● **Your instructions**: Give back the data below exactly, with every line kept the same.

******************************

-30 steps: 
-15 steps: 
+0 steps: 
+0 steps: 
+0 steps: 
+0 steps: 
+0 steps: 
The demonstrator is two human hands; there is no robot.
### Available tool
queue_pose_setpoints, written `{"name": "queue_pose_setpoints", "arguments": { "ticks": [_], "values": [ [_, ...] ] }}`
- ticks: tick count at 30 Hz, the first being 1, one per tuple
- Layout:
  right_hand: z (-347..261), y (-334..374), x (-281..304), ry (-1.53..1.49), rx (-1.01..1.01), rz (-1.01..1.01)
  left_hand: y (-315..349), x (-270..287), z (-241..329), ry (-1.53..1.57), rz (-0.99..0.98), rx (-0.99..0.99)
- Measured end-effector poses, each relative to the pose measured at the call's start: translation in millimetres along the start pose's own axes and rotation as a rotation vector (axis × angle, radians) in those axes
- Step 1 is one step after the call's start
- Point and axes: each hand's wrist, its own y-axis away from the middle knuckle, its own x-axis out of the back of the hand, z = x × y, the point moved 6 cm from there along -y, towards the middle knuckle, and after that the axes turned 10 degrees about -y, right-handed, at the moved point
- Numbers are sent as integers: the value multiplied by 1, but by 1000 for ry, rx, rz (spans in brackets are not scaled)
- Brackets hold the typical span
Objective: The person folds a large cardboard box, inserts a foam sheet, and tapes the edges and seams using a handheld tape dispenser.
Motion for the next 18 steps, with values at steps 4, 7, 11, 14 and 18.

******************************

● **The completed task**:
-30 steps: 
-15 steps: 
+0 steps: 
+0 steps: 
+0 steps: 
+0 steps: 
+0 steps: 
The demonstrator is two human hands; there is no robot.
### Available tool
queue_pose_setpoints, written `{"name": "queue_pose_setpoints", "arguments": { "ticks": [_], "values": [ [_, ...] ] }}`
- ticks: tick count at 30 Hz, the first being 1, one per tuple
- Layout:
  right_hand: z (-347..261), y (-334..374), x (-281..304), ry (-1.53..1.49), rx (-1.01..1.01), rz (-1.01..1.01)
  left_hand: y (-315..349), x (-270..287), z (-241..329), ry (-1.53..1.57), rz (-0.99..0.98), rx (-0.99..0.99)
- Measured end-effector poses, each relative to the pose measured at the call's start: translation in millimetres along the start pose's own axes and rotation as a rotation vector (axis × angle, radians) in those axes
- Step 1 is one step after the call's start
- Point and axes: each hand's wrist, its own y-axis away from the middle knuckle, its own x-axis out of the back of the hand, z = x × y, the point moved 6 cm from there along -y, towards the middle knuckle, and after that the axes turned 10 degrees about -y, right-handed, at the moved point
- Numbers are sent as integers: the value multiplied by 1, but by 1000 for ry, rx, rz (spans in brackets are not scaled)
- Brackets hold the typical span
Objective: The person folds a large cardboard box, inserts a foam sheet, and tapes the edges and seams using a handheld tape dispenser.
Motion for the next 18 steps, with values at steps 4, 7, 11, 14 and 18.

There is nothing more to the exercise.